Restate each of the lines below word for word and drop every picture.

Information supplied START

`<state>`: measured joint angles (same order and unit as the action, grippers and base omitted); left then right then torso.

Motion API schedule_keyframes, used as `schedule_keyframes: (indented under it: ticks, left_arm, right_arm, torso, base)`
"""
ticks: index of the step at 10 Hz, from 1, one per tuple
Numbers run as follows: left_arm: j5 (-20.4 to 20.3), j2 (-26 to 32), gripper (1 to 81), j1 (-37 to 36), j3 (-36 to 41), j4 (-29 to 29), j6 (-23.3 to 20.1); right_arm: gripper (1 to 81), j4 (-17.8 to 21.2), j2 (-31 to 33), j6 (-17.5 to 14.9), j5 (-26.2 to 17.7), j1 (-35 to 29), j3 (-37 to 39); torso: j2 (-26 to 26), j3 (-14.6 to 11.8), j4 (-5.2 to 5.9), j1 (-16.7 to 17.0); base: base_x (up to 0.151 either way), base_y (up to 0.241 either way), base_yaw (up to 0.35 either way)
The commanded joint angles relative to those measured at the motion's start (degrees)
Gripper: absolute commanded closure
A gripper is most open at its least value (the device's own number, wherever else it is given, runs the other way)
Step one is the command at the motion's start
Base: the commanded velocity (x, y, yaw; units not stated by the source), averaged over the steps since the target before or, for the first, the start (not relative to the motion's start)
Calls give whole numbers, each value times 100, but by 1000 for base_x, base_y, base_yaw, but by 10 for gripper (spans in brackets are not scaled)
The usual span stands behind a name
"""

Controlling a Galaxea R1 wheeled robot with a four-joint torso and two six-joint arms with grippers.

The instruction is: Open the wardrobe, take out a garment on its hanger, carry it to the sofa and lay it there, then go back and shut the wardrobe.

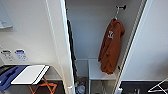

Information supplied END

> Exercise response:
`<state>`: measured joint angles (same order and unit as the action, grippers and base omitted); left then right then torso.

Motion API schedule_keyframes, used as `schedule_keyframes: (indented under it: ticks, left_arm, right_arm, torso, base)`
"""
ticks: index of the step at 10 Hz, from 1, one per tuple
Numbers run as follows: left_arm: j5 (-20.4 to 20.3), j2 (-26 to 32), gripper (1 to 81), j1 (-37 to 36), j3 (-36 to 41), j4 (-29 to 29), j6 (-23.3 to 20.1); right_arm: gripper (1 to 81), j4 (-17.8 to 21.2), j2 (-31 to 33), j6 (-17.5 to 14.9), j5 (-26.2 to 17.7), j1 (-35 to 29), j3 (-37 to 39); torso: j2 (-26 to 26), j3 (-14.6 to 11.8), j4 (-5.2 to 5.9), j1 (-16.7 to 17.0); base: base_x (up to 0.151 either way), base_y (up to 0.241 either way), base_yaw (up to 0.35 either way)
The commanded joint angles relative to those measured at the motion's start (degrees)
Gripper: absolute commanded closure
A gripper is most open at its least value (the device's own number, wherever else it is given, runs the other way)
Step one is the command at the motion's start
Base: the commanded velocity (x, y, yaw; units not stated by the source), averaged over the steps since the target before or, for the first, the start (not relative to the motion's start)
Calls give whole numbers, each value times 100, but by 1000 for base_x, base_y, base_yaw, but by 10 for gripper (spans in brackets are not scaled)
The usual span stands behind a name
"""

Controlling a Galaxea R1 wheeled robot with a four-joint torso and two six-joint arms with grippers.

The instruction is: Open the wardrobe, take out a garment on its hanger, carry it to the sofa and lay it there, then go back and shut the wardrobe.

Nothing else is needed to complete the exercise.